Exercise:
Write only how many lines of the listing below include the string "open".

Information provided:
================

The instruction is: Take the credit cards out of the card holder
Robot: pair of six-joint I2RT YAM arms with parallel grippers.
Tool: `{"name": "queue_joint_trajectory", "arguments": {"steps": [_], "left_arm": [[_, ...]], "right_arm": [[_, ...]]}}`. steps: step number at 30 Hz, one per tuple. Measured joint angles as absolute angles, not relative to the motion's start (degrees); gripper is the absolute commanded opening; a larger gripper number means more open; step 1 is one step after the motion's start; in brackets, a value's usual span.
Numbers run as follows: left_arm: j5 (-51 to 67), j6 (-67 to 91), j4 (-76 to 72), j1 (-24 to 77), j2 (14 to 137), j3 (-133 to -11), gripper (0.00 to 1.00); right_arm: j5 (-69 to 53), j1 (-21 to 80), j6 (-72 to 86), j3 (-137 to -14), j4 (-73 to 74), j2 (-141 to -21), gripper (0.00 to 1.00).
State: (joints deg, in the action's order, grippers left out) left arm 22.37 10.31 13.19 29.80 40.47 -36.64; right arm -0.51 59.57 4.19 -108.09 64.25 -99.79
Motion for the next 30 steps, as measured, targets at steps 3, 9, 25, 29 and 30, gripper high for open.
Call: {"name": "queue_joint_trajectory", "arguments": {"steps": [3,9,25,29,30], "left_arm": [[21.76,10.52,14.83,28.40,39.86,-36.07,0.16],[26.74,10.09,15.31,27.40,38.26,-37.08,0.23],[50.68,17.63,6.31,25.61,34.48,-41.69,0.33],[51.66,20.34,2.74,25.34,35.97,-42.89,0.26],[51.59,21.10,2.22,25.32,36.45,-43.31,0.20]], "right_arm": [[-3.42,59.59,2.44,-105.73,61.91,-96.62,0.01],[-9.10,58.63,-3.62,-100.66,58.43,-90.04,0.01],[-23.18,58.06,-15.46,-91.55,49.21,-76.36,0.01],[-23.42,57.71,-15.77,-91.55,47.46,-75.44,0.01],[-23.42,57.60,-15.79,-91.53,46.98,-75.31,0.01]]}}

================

Output of the exercise:
2